80年代の日本映画界屈指の名監督相米慎二唯一の日活ロマン・ポルノ作品。撮影期間は10日間だったと言う。相米の十八番長廻しの撮影技法が、前述の「デザイア」や山口百恵の「夜へ、、、」、昭和歌謡のセンチメンタルな情念にのって、時に官能的、時に情動的に妖光輝く。
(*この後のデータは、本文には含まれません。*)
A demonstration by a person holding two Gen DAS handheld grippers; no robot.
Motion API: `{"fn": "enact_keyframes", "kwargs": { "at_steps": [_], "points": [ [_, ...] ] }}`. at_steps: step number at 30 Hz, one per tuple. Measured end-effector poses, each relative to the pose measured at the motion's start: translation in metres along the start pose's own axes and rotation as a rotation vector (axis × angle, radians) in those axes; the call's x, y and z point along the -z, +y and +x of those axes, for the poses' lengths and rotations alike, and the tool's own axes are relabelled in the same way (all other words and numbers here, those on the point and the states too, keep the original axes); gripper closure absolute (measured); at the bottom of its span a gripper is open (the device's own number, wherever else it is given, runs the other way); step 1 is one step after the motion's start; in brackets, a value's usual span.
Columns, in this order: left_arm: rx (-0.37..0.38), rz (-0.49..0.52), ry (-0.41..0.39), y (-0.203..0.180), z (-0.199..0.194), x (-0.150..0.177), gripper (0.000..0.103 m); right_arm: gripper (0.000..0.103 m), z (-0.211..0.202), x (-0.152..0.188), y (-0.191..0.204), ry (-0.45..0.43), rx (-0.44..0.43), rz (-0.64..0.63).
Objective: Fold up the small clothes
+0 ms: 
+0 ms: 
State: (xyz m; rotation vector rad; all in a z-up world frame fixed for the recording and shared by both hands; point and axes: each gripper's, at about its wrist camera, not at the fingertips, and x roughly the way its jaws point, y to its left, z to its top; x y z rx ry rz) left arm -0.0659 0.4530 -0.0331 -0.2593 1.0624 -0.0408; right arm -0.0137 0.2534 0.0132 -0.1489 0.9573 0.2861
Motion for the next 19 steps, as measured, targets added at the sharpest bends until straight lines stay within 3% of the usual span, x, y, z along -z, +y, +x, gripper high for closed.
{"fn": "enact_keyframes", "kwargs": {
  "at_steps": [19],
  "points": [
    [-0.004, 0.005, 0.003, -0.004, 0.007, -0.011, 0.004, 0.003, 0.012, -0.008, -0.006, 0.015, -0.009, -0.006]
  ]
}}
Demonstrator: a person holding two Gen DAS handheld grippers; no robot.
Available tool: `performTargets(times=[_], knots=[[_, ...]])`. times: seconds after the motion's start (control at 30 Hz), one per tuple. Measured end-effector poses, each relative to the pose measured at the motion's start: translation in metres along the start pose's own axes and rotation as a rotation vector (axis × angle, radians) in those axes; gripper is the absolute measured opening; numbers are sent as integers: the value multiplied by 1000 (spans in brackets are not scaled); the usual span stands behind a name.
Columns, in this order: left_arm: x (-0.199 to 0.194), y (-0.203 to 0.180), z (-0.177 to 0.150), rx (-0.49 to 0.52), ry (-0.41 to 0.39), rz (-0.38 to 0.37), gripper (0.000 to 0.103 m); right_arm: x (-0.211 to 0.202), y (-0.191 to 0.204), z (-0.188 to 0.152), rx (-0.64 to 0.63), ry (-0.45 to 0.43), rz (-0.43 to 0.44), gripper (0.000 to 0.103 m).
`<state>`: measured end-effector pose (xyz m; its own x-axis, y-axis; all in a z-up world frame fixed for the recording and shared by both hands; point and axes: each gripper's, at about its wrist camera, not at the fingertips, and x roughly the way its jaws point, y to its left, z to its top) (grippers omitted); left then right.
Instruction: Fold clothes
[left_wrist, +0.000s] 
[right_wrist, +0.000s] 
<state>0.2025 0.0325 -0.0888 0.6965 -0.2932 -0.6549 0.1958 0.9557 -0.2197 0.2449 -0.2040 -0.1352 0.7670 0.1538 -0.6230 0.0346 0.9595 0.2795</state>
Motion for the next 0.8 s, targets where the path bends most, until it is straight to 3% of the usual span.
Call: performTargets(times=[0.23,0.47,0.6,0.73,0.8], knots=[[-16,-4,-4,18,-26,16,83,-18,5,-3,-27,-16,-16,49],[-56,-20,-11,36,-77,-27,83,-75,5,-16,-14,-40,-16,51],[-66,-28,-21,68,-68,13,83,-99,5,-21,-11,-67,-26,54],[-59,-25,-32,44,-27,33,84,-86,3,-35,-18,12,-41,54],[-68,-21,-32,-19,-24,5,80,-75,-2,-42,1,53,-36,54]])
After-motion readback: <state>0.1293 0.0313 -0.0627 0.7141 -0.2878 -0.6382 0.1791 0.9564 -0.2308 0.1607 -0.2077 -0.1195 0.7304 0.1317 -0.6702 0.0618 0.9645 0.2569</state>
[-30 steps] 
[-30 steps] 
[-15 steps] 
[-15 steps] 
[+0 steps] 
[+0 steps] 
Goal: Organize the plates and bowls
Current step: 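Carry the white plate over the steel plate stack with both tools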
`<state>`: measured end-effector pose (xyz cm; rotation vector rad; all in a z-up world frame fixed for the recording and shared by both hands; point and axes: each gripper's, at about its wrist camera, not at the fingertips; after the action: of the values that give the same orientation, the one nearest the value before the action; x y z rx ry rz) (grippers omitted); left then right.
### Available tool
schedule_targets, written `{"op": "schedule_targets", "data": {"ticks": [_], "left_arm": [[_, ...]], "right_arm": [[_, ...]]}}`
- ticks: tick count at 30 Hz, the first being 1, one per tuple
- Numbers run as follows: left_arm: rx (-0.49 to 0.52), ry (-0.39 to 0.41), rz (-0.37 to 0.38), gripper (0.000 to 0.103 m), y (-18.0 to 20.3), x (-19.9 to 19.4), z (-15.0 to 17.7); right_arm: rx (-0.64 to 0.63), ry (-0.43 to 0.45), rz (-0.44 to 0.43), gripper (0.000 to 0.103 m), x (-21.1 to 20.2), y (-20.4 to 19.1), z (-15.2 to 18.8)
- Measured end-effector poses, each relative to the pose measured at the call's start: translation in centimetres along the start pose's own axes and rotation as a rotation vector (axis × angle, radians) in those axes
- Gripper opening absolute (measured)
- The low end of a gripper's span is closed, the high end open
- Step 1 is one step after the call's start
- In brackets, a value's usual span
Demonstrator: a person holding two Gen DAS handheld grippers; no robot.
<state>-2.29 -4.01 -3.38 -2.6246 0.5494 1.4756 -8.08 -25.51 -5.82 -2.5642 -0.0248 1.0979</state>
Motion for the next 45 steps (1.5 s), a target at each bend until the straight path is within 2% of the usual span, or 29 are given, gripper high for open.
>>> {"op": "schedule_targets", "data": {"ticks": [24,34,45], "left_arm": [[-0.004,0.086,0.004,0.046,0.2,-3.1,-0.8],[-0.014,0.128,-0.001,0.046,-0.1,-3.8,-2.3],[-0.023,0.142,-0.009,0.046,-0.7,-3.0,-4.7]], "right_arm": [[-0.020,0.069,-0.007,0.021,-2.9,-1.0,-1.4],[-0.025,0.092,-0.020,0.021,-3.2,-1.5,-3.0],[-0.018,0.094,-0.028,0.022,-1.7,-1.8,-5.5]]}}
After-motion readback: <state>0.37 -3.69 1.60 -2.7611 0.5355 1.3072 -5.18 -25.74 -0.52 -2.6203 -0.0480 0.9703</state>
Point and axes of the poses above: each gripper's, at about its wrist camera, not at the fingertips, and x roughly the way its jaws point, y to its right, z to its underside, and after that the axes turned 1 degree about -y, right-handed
鏡に反射される志水李里子への凌辱、マンションのベッドからキッチン、ソファにずるずると移動しながら絡み合う速水典子と益富信孝、二度に渡るラブホテルでの速水と寺田農のベッドシーンでの快楽と悔悟が混ぜ合わさったエロチシズム、と言ったロマン・ポルノらしいエロチックな描写と、例えば、堤防での寺田と速水の“あの時”以後のふたりの人生を語りあうシーンや、有名なあまりに哀切な速水の一人電話のシーンと言った名場面が目白押し。事業失敗、サラ金地獄、デリヘル、不倫、エロスの“赤光”、タナトスの“青光”、再会、天使、そして別離。お馴染みのシチュエーションの中、名美シリーズ、そして数ある相米作品の中でも、ひょっとしたら、最もロマンチシズムと情感に溢れた1作になっているのではないか。
日活ロマン・ポルノ最後の、そしてポルノとの枠を外しても差し支えない“情愛映画”の傑作。